▸ **Data to use**:
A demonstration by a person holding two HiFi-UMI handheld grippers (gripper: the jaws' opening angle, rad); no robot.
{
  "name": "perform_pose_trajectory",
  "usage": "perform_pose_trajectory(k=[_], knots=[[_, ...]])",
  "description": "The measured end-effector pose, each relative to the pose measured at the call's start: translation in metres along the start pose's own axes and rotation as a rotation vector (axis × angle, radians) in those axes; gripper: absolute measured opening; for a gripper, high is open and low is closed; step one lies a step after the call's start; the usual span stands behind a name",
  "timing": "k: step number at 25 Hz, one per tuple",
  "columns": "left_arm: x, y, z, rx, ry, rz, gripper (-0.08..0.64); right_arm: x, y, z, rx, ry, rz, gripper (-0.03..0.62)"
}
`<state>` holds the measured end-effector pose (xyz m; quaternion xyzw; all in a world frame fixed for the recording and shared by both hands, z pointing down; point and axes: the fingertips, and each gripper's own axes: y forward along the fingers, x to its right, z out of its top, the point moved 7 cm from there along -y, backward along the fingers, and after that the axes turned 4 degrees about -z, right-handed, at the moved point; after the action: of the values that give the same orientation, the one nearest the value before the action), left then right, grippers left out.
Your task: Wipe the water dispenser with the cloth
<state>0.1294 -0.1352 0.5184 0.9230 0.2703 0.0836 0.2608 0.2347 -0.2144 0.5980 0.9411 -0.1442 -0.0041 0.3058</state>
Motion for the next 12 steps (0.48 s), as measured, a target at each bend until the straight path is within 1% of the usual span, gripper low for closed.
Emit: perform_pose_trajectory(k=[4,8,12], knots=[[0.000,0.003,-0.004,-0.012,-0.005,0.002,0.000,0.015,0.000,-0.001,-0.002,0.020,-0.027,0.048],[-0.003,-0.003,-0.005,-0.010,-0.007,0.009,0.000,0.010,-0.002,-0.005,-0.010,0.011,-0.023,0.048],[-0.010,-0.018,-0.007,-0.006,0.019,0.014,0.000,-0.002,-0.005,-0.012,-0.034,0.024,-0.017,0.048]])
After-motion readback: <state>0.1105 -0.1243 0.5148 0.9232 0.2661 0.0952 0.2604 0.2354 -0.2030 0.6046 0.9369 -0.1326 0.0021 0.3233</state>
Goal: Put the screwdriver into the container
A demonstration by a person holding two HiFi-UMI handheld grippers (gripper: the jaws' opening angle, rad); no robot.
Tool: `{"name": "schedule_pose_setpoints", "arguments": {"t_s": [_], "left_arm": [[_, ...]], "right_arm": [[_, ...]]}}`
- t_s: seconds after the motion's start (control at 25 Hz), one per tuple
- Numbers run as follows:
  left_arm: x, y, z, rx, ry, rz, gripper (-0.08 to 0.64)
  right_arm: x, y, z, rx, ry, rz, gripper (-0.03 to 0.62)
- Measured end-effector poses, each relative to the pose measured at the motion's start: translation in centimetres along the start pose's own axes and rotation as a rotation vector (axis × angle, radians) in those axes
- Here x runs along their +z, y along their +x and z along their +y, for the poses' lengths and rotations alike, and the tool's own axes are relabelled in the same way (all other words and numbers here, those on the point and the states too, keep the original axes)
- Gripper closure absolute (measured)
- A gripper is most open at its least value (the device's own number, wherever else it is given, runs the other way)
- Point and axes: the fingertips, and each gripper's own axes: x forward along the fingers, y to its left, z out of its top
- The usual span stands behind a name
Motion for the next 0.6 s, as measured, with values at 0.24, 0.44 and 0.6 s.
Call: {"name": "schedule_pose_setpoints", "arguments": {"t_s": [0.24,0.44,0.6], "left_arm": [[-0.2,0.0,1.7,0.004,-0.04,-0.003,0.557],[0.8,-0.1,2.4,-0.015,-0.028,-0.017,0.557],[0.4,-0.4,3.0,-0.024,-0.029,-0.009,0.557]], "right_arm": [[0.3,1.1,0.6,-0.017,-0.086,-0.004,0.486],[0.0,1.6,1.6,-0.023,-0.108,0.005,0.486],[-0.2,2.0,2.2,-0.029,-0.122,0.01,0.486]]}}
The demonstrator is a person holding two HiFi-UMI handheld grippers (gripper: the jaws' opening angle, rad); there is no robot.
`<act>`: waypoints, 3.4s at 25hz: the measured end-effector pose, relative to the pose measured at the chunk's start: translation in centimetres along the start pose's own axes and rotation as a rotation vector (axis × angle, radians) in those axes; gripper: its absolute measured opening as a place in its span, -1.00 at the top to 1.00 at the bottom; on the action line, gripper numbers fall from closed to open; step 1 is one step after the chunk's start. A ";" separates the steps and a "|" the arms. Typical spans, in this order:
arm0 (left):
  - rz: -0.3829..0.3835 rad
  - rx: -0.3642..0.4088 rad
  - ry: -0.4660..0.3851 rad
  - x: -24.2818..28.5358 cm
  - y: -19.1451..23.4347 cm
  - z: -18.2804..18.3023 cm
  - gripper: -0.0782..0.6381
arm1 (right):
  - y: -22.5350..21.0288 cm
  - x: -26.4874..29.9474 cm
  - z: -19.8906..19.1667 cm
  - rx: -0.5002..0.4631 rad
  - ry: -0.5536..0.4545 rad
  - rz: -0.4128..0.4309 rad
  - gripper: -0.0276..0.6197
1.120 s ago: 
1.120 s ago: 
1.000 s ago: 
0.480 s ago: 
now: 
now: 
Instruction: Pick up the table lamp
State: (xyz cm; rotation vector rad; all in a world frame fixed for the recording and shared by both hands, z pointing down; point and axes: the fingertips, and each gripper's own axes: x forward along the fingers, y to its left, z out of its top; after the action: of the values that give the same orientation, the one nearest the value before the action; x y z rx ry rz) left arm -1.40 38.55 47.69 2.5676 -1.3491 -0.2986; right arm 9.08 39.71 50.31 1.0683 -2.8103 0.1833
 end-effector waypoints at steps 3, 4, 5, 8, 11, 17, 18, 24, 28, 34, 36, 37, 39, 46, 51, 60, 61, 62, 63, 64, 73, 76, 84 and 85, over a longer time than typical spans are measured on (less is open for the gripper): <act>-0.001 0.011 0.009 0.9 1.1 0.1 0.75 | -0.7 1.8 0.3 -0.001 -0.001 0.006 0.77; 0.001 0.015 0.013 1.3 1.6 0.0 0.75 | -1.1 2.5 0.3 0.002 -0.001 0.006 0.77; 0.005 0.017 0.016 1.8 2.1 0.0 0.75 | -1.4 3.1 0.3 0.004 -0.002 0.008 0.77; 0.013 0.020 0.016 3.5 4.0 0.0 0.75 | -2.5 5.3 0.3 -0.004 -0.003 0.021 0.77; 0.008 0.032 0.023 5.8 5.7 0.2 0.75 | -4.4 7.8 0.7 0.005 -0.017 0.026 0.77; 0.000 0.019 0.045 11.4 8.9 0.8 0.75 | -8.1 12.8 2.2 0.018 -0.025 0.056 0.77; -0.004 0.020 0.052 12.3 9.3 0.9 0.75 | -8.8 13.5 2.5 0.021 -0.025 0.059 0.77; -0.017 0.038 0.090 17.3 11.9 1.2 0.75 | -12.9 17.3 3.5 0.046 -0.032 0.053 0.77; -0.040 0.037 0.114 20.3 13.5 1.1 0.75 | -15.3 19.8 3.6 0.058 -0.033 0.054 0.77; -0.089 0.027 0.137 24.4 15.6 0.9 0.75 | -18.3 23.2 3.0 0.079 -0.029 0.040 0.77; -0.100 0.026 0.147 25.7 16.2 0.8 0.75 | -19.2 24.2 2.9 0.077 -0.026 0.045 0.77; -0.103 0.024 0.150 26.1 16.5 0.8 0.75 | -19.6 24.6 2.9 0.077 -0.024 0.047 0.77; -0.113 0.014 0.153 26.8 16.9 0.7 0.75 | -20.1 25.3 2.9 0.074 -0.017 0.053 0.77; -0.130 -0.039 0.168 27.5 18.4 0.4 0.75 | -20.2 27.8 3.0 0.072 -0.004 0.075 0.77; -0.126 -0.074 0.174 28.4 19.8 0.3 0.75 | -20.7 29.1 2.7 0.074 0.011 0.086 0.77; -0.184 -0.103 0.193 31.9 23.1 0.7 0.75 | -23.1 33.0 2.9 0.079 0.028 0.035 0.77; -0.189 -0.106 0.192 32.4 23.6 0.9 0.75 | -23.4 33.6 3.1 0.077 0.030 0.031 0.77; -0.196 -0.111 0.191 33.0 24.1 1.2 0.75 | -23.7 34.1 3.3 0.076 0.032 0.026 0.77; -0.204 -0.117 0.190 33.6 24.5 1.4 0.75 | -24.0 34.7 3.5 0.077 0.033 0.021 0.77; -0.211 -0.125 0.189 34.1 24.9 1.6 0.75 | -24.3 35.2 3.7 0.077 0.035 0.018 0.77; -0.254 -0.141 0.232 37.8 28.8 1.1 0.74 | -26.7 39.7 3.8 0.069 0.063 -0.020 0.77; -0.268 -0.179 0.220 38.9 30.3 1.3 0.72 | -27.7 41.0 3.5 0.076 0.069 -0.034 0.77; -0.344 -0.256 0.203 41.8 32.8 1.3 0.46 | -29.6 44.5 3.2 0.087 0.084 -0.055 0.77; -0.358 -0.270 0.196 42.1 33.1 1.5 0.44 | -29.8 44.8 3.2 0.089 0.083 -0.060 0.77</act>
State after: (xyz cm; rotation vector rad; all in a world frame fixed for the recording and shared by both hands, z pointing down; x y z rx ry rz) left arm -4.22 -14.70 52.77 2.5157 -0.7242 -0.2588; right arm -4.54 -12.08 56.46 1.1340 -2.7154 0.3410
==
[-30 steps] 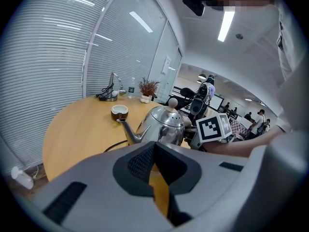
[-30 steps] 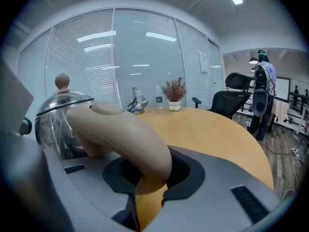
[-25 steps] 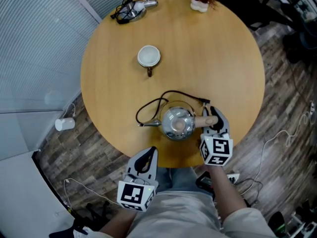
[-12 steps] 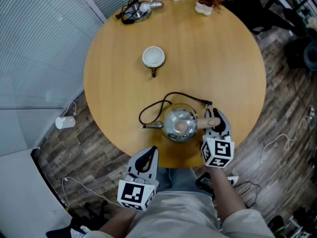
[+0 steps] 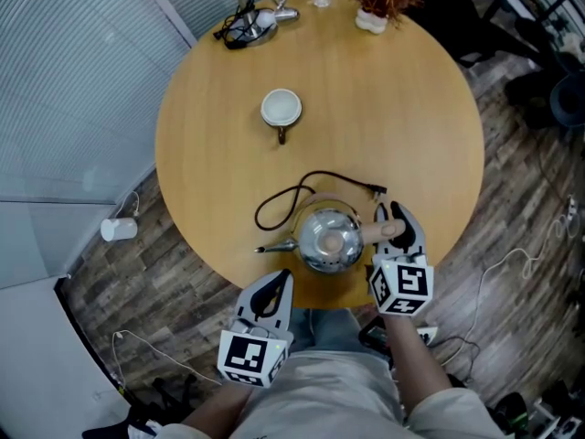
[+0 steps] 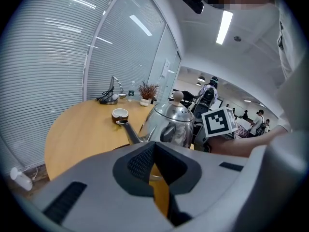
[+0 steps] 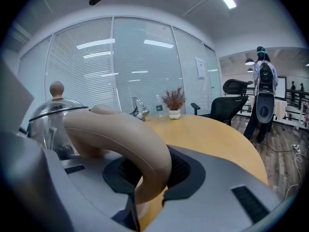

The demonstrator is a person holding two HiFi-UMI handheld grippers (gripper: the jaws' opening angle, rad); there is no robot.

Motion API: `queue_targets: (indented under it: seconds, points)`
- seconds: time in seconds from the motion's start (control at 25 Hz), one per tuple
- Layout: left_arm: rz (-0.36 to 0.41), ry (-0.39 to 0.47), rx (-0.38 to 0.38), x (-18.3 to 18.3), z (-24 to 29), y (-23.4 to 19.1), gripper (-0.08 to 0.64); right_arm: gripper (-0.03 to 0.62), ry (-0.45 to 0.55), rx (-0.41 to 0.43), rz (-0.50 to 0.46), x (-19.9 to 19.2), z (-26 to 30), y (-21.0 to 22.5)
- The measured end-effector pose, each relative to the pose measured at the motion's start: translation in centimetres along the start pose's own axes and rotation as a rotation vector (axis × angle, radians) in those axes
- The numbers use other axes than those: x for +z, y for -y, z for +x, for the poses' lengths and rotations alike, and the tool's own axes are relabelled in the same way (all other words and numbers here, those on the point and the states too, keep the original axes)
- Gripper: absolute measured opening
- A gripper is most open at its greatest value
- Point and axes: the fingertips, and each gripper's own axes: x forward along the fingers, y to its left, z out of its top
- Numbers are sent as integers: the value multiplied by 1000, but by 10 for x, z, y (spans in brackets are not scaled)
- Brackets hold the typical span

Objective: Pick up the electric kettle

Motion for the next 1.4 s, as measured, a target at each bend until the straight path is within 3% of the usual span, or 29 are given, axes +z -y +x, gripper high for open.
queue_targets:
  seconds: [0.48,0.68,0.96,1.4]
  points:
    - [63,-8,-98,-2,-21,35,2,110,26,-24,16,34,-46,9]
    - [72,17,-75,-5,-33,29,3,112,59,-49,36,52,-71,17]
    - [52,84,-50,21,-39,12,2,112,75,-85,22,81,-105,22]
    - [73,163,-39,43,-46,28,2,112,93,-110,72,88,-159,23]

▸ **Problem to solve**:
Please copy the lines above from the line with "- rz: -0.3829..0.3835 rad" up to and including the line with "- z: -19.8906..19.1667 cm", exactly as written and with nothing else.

▸ **Response**:
  - rz: -0.3829..0.3835 rad
  - rx: -0.3642..0.4088 rad
  - ry: -0.4660..0.3851 rad
  - x: -24.2818..28.5358 cm
  - y: -19.1451..23.4347 cm
  - z: -18.2804..18.3023 cm
  - gripper: -0.0782..0.6381
arm1 (right):
  - y: -22.5350..21.0288 cm
  - x: -26.4874..29.9474 cm
  - z: -19.8906..19.1667 cm

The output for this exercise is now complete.